De telles entreprises ne vivent toutefois que dans les interstices de la mondialisation. Pour cette raison d’ailleurs, elles sont d’ardents soutiens aux démocrates américains, au libéralisme culturel, aux valeurs unifiées de consommation mondiale, etc. Elles ne sont pas ancrées dans la réalité économique américaine comme le gigantesque complexe militaro-industriel, l’industrie pétrolière, l’agro-industrie… ou encore les très grands industriels et les très grands banquiers, etc.

Donald Trump a d’ailleurs pris comme prétexte pour les nouvelles taxes le fait que la Chine n’ait pas acheté davantage de produits agricoles américains. C’est là très clairement indiquer quelles sont les priorités, quelles sont les branches privilégiées méritant une rupture ouverte avec la Chine. L’agro-industrie passe avant Apple.

Beaucoup d’entreprises américaines ont compris la situation et ont changé leur fusil d’épaule depuis un an, quittant la Chine pour produire à Taïwan, au Bangladesh, au Vietnam, en Corée du Sud. La tendance est marquée. Quand on sait que Donald Trump a même affirmé que les 10 % de taxes nouvelles pourraient devenir 25 %, on imagine comment toutes les entreprises américaines se cassent la tête sur le problème en ce moment.

Le problème a évidemment marqué les esprits des spéculateurs boursiers.
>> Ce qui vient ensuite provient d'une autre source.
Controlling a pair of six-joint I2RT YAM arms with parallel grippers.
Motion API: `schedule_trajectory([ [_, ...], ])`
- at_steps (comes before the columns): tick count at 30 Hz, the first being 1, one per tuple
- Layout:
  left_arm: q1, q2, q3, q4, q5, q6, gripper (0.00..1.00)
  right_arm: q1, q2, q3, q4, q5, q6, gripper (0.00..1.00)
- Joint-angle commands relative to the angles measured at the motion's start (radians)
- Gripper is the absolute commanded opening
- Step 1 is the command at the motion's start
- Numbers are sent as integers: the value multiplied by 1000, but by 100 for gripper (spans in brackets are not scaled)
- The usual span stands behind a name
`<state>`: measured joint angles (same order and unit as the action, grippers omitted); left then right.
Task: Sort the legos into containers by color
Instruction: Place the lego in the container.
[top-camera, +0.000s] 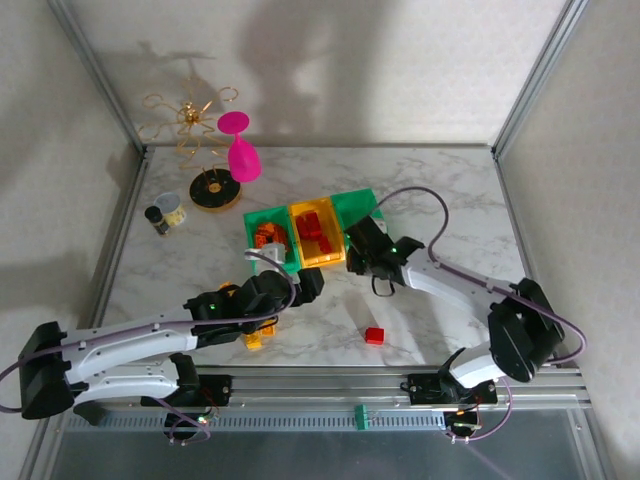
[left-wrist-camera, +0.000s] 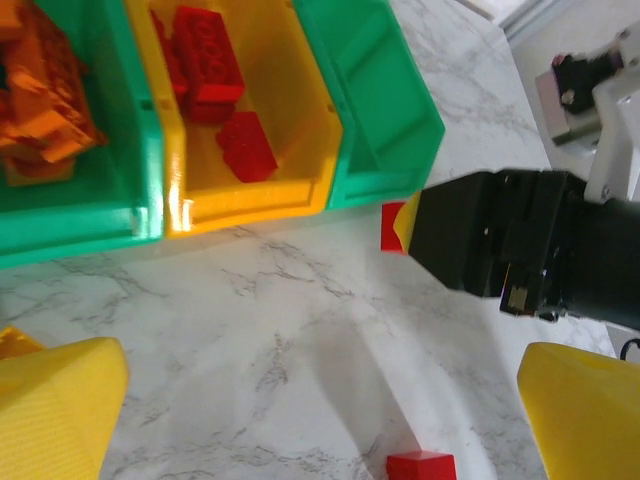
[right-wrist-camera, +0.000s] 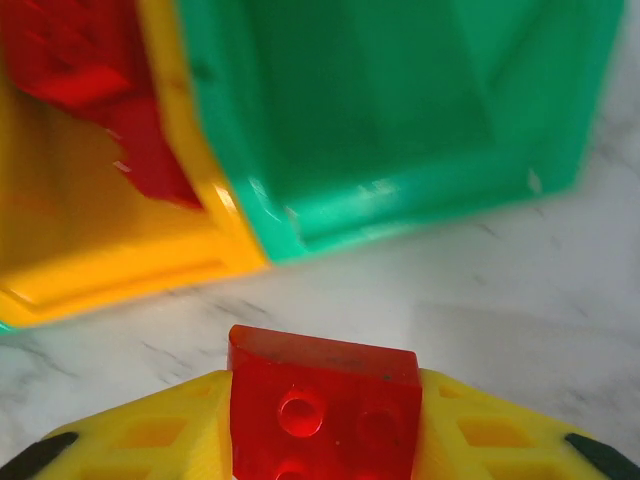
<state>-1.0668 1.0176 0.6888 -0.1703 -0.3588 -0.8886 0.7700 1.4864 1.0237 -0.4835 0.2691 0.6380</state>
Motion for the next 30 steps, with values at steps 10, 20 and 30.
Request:
schedule_trajectory([
  [10, 62, -103, -50, -145, -59, -88, 100, 26, 373, 406, 63, 67, -185, 42],
  [20, 70, -91, -38, -128, -34, -72, 100, 27, 409, 478, 43, 60, -204, 58],
  [30, 65, -49, -26, -66, 29, -33, 100, 37, 170, 231, 0, 36, -152, 62],
])
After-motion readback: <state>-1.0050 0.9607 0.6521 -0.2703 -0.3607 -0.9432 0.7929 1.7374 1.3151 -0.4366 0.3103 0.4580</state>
L’annonce de nouvelles taxes n’a pas frappé qu’Apple. Nike a perdu 3,4 %, Mattel 5,9 %, Caterpillar 4,9 %, John Deere 4,4 %. Les représentants de l’industrie de l’habillement et de la chaussure ont immédiatement affirmé que les nouvelles taxes étaient « immensément dérangeantes ».

Car les entreprises peuvent bien entendu reporter le prix des taxes sur les consommateurs. Mais rien que les nouvelles taxes montrent l’ampleur du problème : cela impliquerait 56 dollars en moyenne en plus pour une console de jeu, 70 pour un smartphone, 120 pour un ordinateur portable. Appliquer une telle hausse serait un suicide commercial, les consommateurs fuyant vers la concurrence qui, si elle n’existe pas encore forcément, se précipiterait dans la brèche.

Donald Trump passe en fait à la seconde étape de l’offensive anti-chinoise. Après les taxes sur l’acier et l’aluminium, il vise les produits technologiques courants, mais également d’autres biens de consommation, comme les jouets ou l’habillement. Cela vise à déstabiliser l’économie chinoise, parallèlement à l’appui à toutes les forces centrifuges pouvant servir de marche-pied pour déstabiliser la vie publique chinoise elle-même.

Cela vise aussi à assécher le terrain entre la Chine et les États-Unis, pour préparer la rupture totale, tout en s’alliant d’autres pays das le processus. Le Vietnam est désormais par exemple pratiquement une tête de pont américaine, au même titre que les Philippines. Ce sera d’ailleurs la question des eaux territoriales en Asie qui servira de détonateur à la nouvelle guerre froide, phase inéluctable avant des conflits toujours plus brutaux, toujours plus ouverts, à l’horizon des années 2030.

Il faut vraiment être pétrifié dans la vie quotidienne capitaliste pour ne pas voir la guerre qui se profile.